Records for processing:
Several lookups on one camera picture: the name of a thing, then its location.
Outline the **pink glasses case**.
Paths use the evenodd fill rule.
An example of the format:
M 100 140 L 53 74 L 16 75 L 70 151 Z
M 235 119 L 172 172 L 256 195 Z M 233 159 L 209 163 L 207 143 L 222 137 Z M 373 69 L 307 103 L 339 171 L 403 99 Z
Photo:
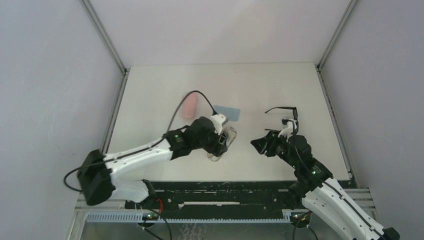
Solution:
M 197 93 L 194 92 L 187 96 L 187 98 L 183 101 L 182 114 L 184 118 L 193 119 L 195 117 L 197 102 L 198 102 Z

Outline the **map print glasses case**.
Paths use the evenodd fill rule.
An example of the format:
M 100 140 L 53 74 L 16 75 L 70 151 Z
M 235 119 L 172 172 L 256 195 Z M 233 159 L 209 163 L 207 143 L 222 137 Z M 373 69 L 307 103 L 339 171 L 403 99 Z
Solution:
M 237 131 L 232 126 L 227 126 L 222 130 L 217 141 L 211 146 L 207 158 L 212 162 L 218 162 L 228 151 L 230 145 L 237 137 Z

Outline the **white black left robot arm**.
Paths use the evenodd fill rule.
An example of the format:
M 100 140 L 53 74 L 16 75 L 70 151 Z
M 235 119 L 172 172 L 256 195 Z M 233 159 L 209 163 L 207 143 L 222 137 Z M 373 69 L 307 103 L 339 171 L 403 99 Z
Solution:
M 91 151 L 76 173 L 85 203 L 88 206 L 108 200 L 140 203 L 152 198 L 155 190 L 149 180 L 130 180 L 127 174 L 188 156 L 194 150 L 202 149 L 210 161 L 219 161 L 237 136 L 237 131 L 226 125 L 227 121 L 219 113 L 202 116 L 191 125 L 169 130 L 156 142 L 117 153 Z

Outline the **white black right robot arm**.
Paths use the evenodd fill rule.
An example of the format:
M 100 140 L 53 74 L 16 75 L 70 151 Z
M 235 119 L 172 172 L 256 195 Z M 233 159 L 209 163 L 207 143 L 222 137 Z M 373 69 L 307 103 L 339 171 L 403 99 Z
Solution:
M 294 168 L 297 181 L 289 187 L 292 206 L 315 213 L 344 240 L 398 240 L 393 227 L 384 227 L 369 216 L 343 189 L 330 170 L 312 154 L 303 135 L 279 136 L 270 131 L 251 140 L 256 151 L 279 157 Z

Work request:
The copy you output must match the entries above exactly, except that it has no pictures.

Your solution:
Several lookups on one camera picture: the name of a thing, then its location.
Outline the **pink glasses case**.
Paths use the evenodd fill rule.
An example of the format:
M 100 140 L 53 74 L 16 75 L 70 151 Z
M 235 119 L 172 172 L 256 195 Z M 233 159 L 209 163 L 207 143 L 222 137 Z M 373 69 L 307 103 L 339 171 L 403 99 Z
Photo:
Solution:
M 197 93 L 194 92 L 187 96 L 187 98 L 183 101 L 182 114 L 184 118 L 193 119 L 195 117 L 197 102 L 198 102 Z

Outline the **map print glasses case**.
Paths use the evenodd fill rule.
An example of the format:
M 100 140 L 53 74 L 16 75 L 70 151 Z
M 235 119 L 172 172 L 256 195 Z M 233 159 L 209 163 L 207 143 L 222 137 Z M 373 69 L 307 103 L 339 171 L 403 99 Z
Solution:
M 237 131 L 232 126 L 227 126 L 222 130 L 217 141 L 211 146 L 207 158 L 212 162 L 218 162 L 228 151 L 230 145 L 237 137 Z

Outline the **white black left robot arm**.
Paths use the evenodd fill rule.
An example of the format:
M 100 140 L 53 74 L 16 75 L 70 151 Z
M 235 119 L 172 172 L 256 195 Z M 233 159 L 209 163 L 207 143 L 222 137 Z M 373 69 L 307 103 L 339 171 L 403 99 Z
Solution:
M 91 151 L 76 173 L 85 203 L 88 206 L 108 200 L 140 203 L 152 198 L 155 190 L 149 180 L 130 180 L 127 174 L 188 156 L 194 150 L 202 149 L 210 161 L 219 161 L 237 136 L 237 131 L 226 125 L 227 121 L 219 113 L 202 116 L 191 125 L 169 130 L 156 142 L 117 153 Z

Outline the **white black right robot arm**.
Paths use the evenodd fill rule.
An example of the format:
M 100 140 L 53 74 L 16 75 L 70 151 Z
M 235 119 L 172 172 L 256 195 Z M 233 159 L 209 163 L 207 143 L 222 137 Z M 373 69 L 307 103 L 339 171 L 403 99 Z
Solution:
M 294 168 L 297 181 L 289 187 L 292 206 L 315 213 L 344 240 L 398 240 L 393 227 L 384 227 L 369 216 L 343 189 L 330 170 L 312 154 L 303 135 L 279 136 L 270 131 L 251 140 L 256 151 L 279 157 Z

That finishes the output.